Assigned task
Among the entries that follow, how many lines contain the string "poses"? Answer with that number only.

Data entries
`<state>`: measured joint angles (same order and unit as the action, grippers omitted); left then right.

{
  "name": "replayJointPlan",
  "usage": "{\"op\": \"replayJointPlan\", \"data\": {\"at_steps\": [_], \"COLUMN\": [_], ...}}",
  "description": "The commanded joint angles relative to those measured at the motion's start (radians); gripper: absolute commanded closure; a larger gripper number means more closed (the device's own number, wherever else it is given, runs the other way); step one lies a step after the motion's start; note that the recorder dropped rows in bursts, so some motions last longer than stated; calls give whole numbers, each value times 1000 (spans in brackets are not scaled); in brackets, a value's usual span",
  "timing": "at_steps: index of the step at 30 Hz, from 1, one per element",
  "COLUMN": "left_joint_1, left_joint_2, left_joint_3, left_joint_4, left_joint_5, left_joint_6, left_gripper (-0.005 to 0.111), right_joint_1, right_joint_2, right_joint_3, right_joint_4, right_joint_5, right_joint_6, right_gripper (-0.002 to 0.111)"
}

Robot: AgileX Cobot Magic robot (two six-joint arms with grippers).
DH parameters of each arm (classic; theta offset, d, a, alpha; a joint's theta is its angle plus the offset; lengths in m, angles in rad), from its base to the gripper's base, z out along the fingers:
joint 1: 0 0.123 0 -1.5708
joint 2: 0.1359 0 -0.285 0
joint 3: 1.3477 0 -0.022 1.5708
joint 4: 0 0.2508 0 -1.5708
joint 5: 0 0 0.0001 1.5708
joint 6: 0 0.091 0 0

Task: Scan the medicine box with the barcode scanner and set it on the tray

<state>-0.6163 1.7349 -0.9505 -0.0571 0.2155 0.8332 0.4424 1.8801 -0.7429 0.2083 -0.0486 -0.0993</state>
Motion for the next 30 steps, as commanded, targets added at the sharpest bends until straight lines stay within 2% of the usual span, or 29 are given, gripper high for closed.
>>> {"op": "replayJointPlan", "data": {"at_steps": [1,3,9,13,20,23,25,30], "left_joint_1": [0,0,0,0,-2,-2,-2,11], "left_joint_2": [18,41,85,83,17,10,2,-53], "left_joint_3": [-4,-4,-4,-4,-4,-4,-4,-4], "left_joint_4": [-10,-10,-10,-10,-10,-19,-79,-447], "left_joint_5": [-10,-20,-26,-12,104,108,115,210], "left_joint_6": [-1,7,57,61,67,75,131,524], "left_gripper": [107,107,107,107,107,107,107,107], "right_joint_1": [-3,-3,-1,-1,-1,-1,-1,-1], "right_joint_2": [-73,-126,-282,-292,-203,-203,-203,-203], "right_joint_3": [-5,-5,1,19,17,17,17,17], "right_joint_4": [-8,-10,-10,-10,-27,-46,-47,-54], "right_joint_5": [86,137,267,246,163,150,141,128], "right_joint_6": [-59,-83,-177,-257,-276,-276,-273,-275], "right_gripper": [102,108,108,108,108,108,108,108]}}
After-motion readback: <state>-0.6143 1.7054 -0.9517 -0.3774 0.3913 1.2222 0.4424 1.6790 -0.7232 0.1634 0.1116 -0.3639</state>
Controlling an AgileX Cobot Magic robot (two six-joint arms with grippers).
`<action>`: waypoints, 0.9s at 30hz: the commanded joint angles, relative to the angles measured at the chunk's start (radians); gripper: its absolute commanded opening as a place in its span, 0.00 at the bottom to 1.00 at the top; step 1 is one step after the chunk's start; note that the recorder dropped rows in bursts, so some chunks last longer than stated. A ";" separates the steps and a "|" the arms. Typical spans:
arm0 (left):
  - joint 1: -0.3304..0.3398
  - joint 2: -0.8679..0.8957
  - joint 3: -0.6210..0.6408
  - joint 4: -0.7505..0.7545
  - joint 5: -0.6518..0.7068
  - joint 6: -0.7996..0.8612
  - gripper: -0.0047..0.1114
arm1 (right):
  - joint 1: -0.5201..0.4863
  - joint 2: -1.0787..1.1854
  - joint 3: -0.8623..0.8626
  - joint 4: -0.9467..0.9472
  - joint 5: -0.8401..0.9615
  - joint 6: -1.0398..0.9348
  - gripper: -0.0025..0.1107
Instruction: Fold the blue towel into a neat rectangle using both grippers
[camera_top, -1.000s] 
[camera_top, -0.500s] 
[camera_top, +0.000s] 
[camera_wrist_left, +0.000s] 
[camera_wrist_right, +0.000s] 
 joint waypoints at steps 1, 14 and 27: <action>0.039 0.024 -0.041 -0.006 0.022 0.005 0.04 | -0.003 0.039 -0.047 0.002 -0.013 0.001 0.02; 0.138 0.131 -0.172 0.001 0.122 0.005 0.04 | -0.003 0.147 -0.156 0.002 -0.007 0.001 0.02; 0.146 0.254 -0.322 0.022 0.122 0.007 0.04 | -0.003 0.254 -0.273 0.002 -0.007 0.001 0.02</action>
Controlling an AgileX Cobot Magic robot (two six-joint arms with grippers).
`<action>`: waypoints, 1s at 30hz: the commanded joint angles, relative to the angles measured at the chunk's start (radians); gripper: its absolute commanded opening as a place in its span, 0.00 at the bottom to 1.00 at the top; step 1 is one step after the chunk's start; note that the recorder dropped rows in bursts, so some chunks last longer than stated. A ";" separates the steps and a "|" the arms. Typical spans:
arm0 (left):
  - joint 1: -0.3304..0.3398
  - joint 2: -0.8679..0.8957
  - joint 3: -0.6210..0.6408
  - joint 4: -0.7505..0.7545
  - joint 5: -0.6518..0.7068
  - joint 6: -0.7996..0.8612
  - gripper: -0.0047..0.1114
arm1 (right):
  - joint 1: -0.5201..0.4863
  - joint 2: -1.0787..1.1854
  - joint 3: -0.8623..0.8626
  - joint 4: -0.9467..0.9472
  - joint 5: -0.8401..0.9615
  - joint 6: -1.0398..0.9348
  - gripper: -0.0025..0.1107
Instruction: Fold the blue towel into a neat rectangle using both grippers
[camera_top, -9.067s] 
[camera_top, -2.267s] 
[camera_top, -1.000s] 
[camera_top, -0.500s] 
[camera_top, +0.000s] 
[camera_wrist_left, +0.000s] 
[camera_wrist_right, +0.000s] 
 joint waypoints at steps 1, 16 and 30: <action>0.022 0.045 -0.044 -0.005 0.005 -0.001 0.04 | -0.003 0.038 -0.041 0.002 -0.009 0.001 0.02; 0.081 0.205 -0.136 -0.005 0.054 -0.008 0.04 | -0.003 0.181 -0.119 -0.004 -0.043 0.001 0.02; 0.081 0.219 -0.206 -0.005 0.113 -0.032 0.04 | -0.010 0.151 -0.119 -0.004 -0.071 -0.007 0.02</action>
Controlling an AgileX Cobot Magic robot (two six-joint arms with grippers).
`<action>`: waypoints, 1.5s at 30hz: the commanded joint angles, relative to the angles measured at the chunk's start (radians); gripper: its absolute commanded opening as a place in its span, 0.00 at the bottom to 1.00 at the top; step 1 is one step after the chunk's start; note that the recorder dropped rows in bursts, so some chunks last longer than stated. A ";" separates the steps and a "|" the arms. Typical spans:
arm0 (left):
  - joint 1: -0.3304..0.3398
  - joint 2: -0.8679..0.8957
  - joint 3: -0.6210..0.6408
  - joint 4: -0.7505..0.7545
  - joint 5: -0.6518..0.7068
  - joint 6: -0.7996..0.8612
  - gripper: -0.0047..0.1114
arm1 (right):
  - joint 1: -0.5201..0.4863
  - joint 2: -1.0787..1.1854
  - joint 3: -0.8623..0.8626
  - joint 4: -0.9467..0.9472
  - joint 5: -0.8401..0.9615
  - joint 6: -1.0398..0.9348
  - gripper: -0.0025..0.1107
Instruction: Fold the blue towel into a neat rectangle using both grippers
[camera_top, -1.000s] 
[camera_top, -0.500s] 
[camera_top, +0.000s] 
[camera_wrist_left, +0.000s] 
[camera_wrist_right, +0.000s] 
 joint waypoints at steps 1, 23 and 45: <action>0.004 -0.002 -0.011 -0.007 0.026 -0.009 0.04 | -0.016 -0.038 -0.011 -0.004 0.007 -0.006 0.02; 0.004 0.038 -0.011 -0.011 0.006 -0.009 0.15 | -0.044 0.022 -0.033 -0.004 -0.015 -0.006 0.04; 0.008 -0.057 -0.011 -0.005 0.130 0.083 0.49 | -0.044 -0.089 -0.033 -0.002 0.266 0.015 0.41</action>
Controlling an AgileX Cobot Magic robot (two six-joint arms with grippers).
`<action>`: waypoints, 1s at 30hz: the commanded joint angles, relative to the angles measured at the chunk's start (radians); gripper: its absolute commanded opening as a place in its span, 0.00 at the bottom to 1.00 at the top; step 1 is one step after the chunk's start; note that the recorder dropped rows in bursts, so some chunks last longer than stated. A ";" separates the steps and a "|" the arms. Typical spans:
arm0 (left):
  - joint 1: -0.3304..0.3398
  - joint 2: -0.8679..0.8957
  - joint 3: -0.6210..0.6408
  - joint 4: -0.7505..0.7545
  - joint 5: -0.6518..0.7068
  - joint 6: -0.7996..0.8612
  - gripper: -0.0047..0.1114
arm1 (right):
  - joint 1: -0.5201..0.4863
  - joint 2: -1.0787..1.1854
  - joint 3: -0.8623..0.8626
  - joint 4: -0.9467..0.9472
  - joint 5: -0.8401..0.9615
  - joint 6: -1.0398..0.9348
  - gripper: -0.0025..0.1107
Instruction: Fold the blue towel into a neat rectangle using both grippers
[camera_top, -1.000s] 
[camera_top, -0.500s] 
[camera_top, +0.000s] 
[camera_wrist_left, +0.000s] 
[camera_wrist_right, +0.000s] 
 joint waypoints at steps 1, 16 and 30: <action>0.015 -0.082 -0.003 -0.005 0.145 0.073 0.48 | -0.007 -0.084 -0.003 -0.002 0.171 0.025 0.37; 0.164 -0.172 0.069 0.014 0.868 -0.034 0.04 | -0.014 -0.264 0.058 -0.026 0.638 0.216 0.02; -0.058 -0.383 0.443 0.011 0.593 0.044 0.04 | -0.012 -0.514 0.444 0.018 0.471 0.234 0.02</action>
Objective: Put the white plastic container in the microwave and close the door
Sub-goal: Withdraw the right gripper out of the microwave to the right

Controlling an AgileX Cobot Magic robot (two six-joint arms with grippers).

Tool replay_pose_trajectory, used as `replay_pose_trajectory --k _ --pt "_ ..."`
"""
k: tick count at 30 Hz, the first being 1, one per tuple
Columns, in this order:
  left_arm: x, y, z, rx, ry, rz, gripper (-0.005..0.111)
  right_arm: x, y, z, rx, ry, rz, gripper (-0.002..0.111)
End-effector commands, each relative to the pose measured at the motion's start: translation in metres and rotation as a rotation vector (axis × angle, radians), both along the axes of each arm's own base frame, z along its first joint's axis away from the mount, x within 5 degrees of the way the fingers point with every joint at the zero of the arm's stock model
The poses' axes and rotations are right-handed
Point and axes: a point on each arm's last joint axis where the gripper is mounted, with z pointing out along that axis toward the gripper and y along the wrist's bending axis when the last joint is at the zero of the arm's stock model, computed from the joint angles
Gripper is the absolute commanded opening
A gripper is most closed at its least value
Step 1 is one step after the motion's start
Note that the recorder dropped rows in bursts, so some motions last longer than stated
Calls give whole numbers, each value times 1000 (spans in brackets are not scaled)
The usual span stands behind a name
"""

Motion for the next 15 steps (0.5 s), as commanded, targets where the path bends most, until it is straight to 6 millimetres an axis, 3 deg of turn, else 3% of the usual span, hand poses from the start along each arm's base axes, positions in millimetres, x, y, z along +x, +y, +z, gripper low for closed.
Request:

Completed task
2